▶ **AIM OF THE TASK**
Please repeat exactly the lines below from the one containing "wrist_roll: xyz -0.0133" down to the one containing "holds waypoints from", both included, and nothing else.

◇ ◇ ◇ ◇ ◇ ◇ ◇

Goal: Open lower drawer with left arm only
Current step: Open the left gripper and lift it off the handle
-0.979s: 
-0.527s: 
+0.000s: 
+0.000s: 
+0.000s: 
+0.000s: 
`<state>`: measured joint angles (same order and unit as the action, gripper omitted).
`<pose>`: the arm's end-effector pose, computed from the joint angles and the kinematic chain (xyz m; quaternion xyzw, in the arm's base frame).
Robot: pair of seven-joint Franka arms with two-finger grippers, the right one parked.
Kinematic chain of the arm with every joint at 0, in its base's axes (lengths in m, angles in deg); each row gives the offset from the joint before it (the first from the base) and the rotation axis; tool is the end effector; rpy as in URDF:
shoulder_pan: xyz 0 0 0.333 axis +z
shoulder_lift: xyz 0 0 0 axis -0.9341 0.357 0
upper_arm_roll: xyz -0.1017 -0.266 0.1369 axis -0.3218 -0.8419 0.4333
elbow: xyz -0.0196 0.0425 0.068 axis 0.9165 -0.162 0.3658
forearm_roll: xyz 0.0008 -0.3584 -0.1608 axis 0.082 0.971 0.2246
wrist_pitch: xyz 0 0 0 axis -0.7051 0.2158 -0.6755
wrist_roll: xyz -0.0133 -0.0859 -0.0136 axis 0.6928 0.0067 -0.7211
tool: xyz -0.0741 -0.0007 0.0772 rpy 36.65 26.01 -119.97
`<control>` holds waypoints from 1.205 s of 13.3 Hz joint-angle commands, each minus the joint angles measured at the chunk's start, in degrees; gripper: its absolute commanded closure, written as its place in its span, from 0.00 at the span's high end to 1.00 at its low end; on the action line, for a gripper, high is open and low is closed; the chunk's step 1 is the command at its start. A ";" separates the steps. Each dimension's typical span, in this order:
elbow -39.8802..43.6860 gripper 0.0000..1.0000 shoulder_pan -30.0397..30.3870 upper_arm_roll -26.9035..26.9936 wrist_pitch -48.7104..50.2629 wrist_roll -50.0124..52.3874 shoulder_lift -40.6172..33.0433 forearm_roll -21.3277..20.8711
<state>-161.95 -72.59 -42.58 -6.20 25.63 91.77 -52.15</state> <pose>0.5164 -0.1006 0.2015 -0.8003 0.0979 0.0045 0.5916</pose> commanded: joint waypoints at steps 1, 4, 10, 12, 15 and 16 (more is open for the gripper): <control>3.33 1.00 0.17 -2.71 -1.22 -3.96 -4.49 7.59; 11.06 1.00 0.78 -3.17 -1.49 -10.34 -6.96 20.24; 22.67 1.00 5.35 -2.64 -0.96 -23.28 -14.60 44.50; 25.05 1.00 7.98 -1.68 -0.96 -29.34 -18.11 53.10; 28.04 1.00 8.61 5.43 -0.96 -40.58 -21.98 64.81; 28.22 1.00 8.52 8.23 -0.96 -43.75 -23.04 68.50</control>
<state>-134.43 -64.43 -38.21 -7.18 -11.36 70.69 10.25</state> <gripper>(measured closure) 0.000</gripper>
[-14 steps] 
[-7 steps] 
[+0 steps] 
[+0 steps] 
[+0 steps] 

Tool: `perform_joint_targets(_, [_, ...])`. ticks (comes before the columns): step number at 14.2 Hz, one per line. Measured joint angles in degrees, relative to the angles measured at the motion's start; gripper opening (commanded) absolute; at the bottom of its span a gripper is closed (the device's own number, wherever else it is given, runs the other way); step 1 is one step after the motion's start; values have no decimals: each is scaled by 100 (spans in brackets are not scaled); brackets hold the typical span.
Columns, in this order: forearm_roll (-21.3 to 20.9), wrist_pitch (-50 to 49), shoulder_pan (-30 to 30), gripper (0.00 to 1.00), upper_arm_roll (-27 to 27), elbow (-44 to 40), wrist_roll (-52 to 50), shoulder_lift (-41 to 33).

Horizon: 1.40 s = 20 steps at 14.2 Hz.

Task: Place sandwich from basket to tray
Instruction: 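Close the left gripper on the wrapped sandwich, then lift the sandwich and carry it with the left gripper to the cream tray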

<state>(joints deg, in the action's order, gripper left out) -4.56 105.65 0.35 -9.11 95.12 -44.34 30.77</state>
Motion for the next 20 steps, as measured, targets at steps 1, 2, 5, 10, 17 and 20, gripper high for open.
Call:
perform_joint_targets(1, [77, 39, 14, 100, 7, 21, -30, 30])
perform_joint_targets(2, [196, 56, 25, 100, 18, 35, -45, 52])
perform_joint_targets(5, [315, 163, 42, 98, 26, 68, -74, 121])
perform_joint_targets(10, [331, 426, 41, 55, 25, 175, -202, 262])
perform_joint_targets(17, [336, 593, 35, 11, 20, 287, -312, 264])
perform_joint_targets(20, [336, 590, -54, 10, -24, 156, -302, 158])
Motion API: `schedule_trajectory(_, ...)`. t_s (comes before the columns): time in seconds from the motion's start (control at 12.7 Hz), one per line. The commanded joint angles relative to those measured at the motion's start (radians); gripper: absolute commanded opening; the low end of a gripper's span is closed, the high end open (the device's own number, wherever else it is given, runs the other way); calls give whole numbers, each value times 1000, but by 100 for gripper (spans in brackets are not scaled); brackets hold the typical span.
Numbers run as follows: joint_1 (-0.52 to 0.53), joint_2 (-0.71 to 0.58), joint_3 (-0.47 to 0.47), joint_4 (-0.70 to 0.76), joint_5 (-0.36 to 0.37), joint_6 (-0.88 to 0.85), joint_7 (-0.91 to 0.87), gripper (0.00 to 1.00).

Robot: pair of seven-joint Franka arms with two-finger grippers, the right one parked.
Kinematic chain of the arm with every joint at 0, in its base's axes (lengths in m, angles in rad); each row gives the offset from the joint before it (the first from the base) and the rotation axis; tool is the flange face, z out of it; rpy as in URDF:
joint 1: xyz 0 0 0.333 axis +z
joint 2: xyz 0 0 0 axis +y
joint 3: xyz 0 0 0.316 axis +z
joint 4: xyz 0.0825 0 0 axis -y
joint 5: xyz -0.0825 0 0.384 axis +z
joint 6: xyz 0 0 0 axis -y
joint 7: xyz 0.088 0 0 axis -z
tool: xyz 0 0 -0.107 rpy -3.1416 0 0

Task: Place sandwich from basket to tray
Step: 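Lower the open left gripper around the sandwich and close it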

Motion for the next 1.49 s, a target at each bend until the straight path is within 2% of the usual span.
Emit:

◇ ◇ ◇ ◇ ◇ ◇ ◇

▶ **REPLY**
wrist_roll: xyz -0.0133 -0.0859 -0.0136 axis 0.6928 0.0067 -0.7211
tool: xyz -0.0741 -0.0007 0.0772 rpy 36.65 26.01 -119.97
`<control>` holds waypoints from 1.205 s of 13.3 Hz joint-angle commands, each minus the joint angles measured at the chunk's start, in degrees; gripper: its absolute commanded closure, written as its place in its span, from 0.00 at the span's high end to 1.00 at its low end; on the action line, for a gripper, high is open and low is closed; the chunk's step 1 is the command at its start. A ";" separates the steps. Each dimension's typical span, in this order:

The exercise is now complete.